Transcribe the records in full, keeping every word exactly as given.

(THE INPUT begins)

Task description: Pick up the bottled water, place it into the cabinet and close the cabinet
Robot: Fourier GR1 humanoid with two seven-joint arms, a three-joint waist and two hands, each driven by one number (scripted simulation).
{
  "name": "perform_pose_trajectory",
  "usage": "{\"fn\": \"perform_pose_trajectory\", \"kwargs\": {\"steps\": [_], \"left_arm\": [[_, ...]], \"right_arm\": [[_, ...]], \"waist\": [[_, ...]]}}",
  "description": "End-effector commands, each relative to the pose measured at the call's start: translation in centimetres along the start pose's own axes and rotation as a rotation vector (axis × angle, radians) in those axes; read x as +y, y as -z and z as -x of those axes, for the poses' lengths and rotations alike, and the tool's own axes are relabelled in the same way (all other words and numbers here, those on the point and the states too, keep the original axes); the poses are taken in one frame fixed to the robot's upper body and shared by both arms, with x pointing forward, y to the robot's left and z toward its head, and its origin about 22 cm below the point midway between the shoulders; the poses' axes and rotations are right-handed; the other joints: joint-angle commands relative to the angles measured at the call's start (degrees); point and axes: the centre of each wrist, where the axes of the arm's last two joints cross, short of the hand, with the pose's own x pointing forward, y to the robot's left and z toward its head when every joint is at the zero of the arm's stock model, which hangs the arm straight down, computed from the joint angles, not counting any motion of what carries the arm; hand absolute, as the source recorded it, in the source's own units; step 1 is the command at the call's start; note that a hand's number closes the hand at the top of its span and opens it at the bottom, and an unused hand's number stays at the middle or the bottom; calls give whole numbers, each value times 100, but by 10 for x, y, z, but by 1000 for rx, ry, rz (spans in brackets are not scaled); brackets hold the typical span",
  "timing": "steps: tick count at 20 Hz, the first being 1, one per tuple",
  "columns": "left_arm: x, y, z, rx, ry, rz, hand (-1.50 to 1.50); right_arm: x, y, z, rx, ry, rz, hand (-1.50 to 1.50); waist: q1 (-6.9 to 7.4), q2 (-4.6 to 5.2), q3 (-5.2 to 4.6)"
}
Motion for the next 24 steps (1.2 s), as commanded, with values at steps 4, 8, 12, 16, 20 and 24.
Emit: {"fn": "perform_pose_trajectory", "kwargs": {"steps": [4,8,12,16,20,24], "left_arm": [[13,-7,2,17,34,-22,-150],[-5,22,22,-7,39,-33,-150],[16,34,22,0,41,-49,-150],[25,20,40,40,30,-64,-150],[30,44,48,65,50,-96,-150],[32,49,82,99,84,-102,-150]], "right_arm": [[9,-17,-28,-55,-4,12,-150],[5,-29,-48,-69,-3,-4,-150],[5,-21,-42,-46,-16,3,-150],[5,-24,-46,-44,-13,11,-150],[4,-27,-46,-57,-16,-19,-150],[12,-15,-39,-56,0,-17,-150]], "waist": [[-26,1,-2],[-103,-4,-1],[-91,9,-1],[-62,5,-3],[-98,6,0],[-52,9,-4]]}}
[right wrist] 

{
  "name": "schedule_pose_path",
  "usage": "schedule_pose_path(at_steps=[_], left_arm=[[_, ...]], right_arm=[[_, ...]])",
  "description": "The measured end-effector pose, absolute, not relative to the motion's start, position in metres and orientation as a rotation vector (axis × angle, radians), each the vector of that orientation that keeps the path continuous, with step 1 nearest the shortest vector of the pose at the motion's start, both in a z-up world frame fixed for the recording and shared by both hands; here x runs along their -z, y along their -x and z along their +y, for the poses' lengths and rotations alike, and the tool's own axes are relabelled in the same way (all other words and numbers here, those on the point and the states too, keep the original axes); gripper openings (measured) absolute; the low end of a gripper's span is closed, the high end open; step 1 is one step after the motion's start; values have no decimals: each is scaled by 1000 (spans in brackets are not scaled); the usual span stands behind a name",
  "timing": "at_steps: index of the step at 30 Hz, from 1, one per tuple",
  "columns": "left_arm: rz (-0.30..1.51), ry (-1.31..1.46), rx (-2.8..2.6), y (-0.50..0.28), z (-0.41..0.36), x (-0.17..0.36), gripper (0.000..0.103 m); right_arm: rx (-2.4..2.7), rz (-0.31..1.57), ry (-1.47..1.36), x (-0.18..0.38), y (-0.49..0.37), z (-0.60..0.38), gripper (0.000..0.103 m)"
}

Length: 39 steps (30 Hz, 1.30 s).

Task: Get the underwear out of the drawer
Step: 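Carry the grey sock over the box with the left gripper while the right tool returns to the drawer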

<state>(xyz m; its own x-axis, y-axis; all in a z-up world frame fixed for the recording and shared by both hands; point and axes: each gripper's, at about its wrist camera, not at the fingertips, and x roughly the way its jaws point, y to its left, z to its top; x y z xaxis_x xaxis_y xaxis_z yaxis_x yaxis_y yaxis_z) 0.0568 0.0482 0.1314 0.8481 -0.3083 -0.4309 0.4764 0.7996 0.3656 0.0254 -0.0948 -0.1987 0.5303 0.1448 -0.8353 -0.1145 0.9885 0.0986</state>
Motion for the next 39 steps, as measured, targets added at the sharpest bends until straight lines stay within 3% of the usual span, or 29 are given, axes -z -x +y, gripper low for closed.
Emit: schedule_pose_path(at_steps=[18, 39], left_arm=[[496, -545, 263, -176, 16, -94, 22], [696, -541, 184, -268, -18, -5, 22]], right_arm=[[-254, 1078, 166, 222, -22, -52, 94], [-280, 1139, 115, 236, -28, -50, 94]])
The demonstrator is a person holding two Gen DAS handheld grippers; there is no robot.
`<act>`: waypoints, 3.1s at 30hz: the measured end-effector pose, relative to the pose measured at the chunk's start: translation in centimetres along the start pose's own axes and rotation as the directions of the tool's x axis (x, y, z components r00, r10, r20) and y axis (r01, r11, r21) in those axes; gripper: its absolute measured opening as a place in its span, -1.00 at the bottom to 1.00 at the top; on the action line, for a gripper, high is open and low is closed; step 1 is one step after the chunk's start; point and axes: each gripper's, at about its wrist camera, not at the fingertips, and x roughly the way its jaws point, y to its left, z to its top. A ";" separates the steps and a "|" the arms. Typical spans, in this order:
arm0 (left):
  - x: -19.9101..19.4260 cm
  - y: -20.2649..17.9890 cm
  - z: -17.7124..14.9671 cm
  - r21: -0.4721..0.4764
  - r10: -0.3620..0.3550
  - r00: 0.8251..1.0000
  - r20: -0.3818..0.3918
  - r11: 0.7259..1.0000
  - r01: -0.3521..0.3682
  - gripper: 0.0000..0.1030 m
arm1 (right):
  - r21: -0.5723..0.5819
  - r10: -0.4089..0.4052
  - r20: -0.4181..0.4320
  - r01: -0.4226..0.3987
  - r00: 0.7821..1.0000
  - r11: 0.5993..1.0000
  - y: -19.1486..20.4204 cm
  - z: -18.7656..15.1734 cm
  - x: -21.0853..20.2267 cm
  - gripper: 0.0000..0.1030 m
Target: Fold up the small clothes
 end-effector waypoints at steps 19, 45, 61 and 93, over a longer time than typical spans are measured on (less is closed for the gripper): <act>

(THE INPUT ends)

→ **EXERCISE OUTPUT**:
Task description: Pick up the bottled water, place it into the cabinet and close the cabinet
Robot: Fourier GR1 humanoid with two seven-joint arms, a three-joint waist and two hands, each driven by one number (scripted simulation).
{
  "name": "perform_pose_trajectory",
  "usage": "{\"fn\": \"perform_pose_trajectory\", \"kwargs\": {\"steps\": [_], \"left_arm\": [[_, ...]], \"right_arm\": [[_, ...]], \"waist\": [[_, ...]]}}",
  "description": "End-effector commands, each relative to the pose measured at the call's start: translation in centimetres along the start pose's own axes and rotation as a rotation vector (axis × angle, radians) in those axes; read x as +y, y as -z and z as -x of those axes, for the poses' lengths and rotations alike, and the tool's own axes are relabelled in the same way (all other words and numbers here, those on the point and the states too, keep the original axes); the poses are taken in one frame fixed to the robot's upper body and shared by both arms, with x pointing forward, y to the robot's left and z toward its head, and its origin about 22 cm below the point midway between the shoulders; the poses' axes and rotations are right-handed; the other joints: joint-angle commands relative to the angles measured at the call's start (degrees); point and axes: the centre of each wrist, where the axes of the arm's last two joints cross, short of the hand, with the pose's own x pointing forward, y to the robot's left and z toward its head when every joint is at the zero of the arm's stock model, which hangs the arm straight down, computed from the joint angles, not counting any motion of what carries the arm; hand absolute, as the source recorded it, in the source's own units; step 1 is the command at the call's start; note that a hand's number closes the hand at the top of its span and opens it at the bottom, and an unused hand's number stays at the middle or the bottom; calls give whole numbers, each value times 100, but by 10 for x, y, z, but by 1000 for rx, ry, rz (spans in brackets are not scaled); brackets hold the typical span",
  "timing": "steps: tick count at 20 Hz, the first being 1, one per tuple",
  "columns": "left_arm: x, y, z, rx, ry, rz, hand (-1.50 to 1.50); right_arm: x, y, z, rx, ry, rz, hand (-1.50 to 1.50); waist: q1 (-6.9 to 7.4), q2 (-4.6 to 5.2), q3 (-5.2 to 4.6)"
}
Motion for the next 24 steps (1.2 s), as commanded, with values at steps 4, 8, 12, 16, 20 and 24.
Emit: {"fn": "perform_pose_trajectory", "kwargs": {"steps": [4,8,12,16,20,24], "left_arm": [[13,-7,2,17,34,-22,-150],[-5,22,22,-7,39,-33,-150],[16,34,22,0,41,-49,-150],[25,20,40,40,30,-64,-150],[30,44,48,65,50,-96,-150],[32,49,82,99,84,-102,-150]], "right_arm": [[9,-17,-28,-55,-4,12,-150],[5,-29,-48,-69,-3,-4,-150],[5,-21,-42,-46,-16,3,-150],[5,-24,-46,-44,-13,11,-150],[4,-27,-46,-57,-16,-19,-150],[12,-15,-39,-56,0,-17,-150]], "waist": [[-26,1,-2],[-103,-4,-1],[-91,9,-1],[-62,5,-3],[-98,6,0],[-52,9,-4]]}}
[right wrist] 

{
  "name": "schedule_pose_path",
  "usage": "schedule_pose_path(at_steps=[_], left_arm=[[_, ...]], right_arm=[[_, ...]])",
  "description": "The measured end-effector pose, absolute, not relative to the motion's start, position in metres and orientation as a rotation vector (axis × angle, radians), each the vector of that orientation that keeps the path continuous, with step 1 nearest the shortest vector of the pose at the motion's start, both in a z-up world frame fixed for the recording and shared by both hands; here x runs along their -z, y along their -x and z along their +y, for the poses' lengths and rotations alike, and the tool's own axes are relabelled in the same way (all other words and numbers here, those on the point and the states too, keep the original axes); gripper openings (measured) absolute; the low end of a gripper's span is closed, the high end open; step 1 is one step after the motion's start; values have no decimals: each is scaled by 1000 (spans in brackets are not scaled); the usual span stands behind a name",
  "timing": "at_steps: index of the step at 30 Hz, from 1, one per tuple",
  "columns": "left_arm: rz (-0.30..1.51), ry (-1.31..1.46), rx (-2.8..2.6), y (-0.50..0.28), z (-0.41..0.36), x (-0.17..0.36), gripper (0.000..0.103 m); right_arm: rx (-2.4..2.7), rz (-0.31..1.57), ry (-1.47..1.36), x (-0.18..0.38), y (-0.49..0.37), z (-0.60..0.38), gripper (0.000..0.103 m)"
}

Length: 39 steps (30 Hz, 1.30 s).

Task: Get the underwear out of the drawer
Step: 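Carry the grey sock over the box with the left gripper while the right tool returns to the drawer
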
<state>(xyz m; its own x-axis, y-axis; all in a z-up world frame fixed for the recording and shared by both hands; point and axes: each gripper's, at about its wrist camera, not at the fingertips, and x roughly the way its jaws point, y to its left, z to its top; x y z xaxis_x xaxis_y xaxis_z yaxis_x yaxis_y yaxis_z) 0.0568 0.0482 0.1314 0.8481 -0.3083 -0.4309 0.4764 0.7996 0.3656 0.0254 -0.0948 -0.1987 0.5303 0.1448 -0.8353 -0.1145 0.9885 0.0986</state>
Motion for the next 39 steps, as measured, targets added at the sharpest bends until straight lines stay within 3% of the usual span, or 29 are given, axes -z -x +y, gripper low for closed.
Emit: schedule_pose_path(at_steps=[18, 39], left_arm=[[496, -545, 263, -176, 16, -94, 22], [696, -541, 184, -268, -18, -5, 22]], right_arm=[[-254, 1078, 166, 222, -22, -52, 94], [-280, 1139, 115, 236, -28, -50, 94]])
The demonstrator is a person holding two Gen DAS handheld grippers; there is no robot.
`<act>`: waypoints, 3.1s at 30hz: the measured end-effector pose, relative to the pose measured at the chunk's start: translation in centimetres along the start pose's own axes and rotation as the directions of the tool's x axis (x, y, z components r00, r10, r20) and y axis (r01, r11, r21) in those axes; gripper: its absolute measured opening as a place in its span, -1.00 at the bottom to 1.00 at the top; on the action line, for a gripper, high is open and low is closed; step 1 is one step after the chunk's start; point and axes: each gripper's, at about its wrist camera, not at the fingertips, and x roughly the way its jaws point, y to its left, z to its top. A ";" separates the steps and a "|" the arms. Typical spans, in this order:
arm0 (left):
  - x: -19.9101..19.4260 cm
  - y: -20.2649..17.9890 cm
  - z: -17.7124..14.9671 cm
  - r21: -0.4721..0.4764
  - r10: -0.3620..0.3550
  - r00: 0.8251..1.0000
  - r20: -0.3818..0.3918
  - r11: 0.7259..1.0000
  - r01: -0.3521..0.3682
  - gripper: 0.0000..0.1030 m
arm1 (right):
  - r21: -0.5723..0.5819
  - r10: -0.4089..0.4052
  - r20: -0.4181..0.4320
  - r01: -0.4226..0.3987
  - r00: 0.7821..1.0000
  - r11: 0.5993..1.0000
  - y: -19.1486..20.4204 cm
  - z: -18.7656..15.1734 cm
  - x: -21.0853..20.2267 cm
  - gripper: 0.0000..0.1030 m
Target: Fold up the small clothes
 end-effector waypoints at steps 19, 45, 61 and 93, over a longer time than typical spans are measured on (less is closed for the gripper): <act>

Output for this exercise is complete.